*AIM OF THE TASK*
Print out every line of the listing below without alteration.
+===+
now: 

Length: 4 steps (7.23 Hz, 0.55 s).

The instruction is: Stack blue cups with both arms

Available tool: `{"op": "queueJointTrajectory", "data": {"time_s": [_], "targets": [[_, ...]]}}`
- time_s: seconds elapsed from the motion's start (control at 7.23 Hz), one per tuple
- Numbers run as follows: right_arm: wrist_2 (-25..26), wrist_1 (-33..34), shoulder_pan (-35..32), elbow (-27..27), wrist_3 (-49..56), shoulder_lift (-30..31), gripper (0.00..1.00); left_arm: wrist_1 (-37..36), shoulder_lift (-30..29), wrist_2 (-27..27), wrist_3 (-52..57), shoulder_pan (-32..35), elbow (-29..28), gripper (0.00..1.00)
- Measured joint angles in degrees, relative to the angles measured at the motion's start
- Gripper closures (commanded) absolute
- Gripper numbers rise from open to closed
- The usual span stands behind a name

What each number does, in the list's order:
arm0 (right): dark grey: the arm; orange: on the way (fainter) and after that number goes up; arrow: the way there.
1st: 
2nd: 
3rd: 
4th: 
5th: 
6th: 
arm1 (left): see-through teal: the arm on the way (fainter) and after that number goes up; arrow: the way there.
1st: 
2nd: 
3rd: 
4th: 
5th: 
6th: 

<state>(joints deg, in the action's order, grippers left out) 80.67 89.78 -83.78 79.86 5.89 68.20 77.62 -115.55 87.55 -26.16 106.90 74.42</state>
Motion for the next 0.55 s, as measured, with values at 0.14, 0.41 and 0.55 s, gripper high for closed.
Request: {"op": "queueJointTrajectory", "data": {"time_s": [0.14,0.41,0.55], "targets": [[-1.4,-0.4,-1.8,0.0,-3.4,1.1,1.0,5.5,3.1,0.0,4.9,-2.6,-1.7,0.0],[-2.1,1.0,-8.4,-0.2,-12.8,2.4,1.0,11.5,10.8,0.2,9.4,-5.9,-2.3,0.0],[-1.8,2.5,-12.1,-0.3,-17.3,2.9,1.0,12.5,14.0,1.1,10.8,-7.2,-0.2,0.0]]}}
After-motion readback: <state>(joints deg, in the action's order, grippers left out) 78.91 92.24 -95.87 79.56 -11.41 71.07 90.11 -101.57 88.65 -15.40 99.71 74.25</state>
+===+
*RESULT*
now: 

Length: 4 steps (7.23 Hz, 0.55 s).

The instruction is: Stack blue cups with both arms

Available tool: `{"op": "queueJointTrajectory", "data": {"time_s": [_], "targets": [[_, ...]]}}`
- time_s: seconds elapsed from the motion's start (control at 7.23 Hz), one per tuple
- Numbers run as follows: right_arm: wrist_2 (-25..26), wrist_1 (-33..34), shoulder_pan (-35..32), elbow (-27..27), wrist_3 (-49..56), shoulder_lift (-30..31), gripper (0.00..1.00); left_arm: wrist_1 (-37..36), shoulder_lift (-30..29), wrist_2 (-27..27), wrist_3 (-52..57), shoulder_pan (-32..35), elbow (-29..28), gripper (0.00..1.00)
- Measured joint angles in degrees, relative to the angles measured at the motion's start
- Gripper closures (commanded) absolute
- Gripper numbers rise from open to closed
- The usual span stands behind a name

What each number does, in the list's order:
arm0 (right): dark grey: the arm; orange: on the way (fainter) and after that number goes up; arrow: the way there.
1st: 
2nd: 
3rd: 
4th: 
5th: 
6th: 
arm1 (left): see-through teal: the arm on the way (fainter) and after that number goes up; arrow: the way there.
1st: 
2nd: 
3rd: 
4th: 
5th: 
6th: 

<state>(joints deg, in the action's order, grippers left out) 80.67 89.78 -83.78 79.86 5.89 68.20 77.62 -115.55 87.55 -26.16 106.90 74.42</state>
Motion for the next 0.55 s, as measured, with values at 0.14, 0.41 and 0.55 s, gripper high for closed.
Request: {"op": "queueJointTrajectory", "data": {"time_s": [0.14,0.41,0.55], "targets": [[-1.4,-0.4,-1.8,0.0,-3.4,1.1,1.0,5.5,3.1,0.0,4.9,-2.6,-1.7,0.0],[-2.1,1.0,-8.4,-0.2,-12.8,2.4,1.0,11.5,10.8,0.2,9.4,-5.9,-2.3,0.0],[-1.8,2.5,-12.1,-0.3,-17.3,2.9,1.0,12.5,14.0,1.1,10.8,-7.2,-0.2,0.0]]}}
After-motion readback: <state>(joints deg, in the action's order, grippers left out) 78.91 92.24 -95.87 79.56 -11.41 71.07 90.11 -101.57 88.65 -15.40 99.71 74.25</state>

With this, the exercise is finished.